Purtroppo ieri era anche l’ultima partita di campionato. Qui il campionato inizia a marzo per finire a settembre. Esiste una summer league, ma non ho idea se la squadra per cui gioco (Panorama Sports Club) partecipera’ con una selezione. L’idea di giocare con 40 gradi poi non mi alletta troppo.

Dopo anni di dilettantismo allo stato puro (organizzativo e non) a Londra, e’ stato un piacere riscoprire il gusto di avere dietro un’organizzazione sportiva decente, che fornisce al tesserato tutto quello di cui ha bisogno, che gioca in un campo sportivo proprio e che ha al seguito un centinaio di tifosi.

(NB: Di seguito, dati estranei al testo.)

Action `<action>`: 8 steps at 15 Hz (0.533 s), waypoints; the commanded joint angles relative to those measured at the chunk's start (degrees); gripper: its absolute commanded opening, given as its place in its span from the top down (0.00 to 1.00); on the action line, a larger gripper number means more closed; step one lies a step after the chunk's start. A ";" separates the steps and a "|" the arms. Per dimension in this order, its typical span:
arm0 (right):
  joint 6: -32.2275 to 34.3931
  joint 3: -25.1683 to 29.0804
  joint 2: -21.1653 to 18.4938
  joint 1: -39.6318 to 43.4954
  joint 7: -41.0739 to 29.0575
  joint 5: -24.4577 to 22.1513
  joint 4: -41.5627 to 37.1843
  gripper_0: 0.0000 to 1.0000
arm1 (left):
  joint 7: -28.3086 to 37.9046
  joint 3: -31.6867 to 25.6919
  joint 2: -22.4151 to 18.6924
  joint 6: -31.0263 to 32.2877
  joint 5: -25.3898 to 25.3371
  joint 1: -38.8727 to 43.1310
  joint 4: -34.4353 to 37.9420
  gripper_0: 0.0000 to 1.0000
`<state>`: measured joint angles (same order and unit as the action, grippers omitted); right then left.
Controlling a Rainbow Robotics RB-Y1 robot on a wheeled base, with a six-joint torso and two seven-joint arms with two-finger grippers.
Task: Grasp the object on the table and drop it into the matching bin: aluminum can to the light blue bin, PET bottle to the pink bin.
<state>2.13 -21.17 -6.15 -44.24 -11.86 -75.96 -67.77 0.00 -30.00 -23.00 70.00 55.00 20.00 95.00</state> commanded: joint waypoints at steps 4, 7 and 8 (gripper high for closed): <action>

Ho giocato per la selezione "b" (qui hanno 6 senior teams e una decina di squadra giovanili), alle 19.00, su un campo di erba cosi’ secca che purtroppo blocca ogni tentativo di scivolata. Zero attrito e fastidiose sbucciature ovunque.

Il risultato finale e’ stato una sonora sconfitta (3-0), ma il mio esordio e’ stato positivo.
Col mio primo tocco ho mandato un giocatore davanti al portiere (peccato abbia sbagliato), col secondo ho colpito la traversa con un tiro al volo e col terzo ho ucciso qualcuno che ha provato a rubarmi il pallone.
Poi la squadra e’ naufragata e io sono stato colpito da una gomitata volante in bocca.
Ovviamente, nonostante il dolore, il sangue e la paralisi facciale ho fatto finta di niente per poi bestemmiare una volta a casa.

Peccato nessuno conoscesse il mio nome. Solo Lindsey, infreddolita in tribuna, sapeva chi era quel giocatore entrato al 60′ in campo. E conoscendola, 2 ore e mezzo da sola in tribuna circondata da tifosi che parlano solo di calcio, deve essere stata una tortura. Cosa non si fa per amore.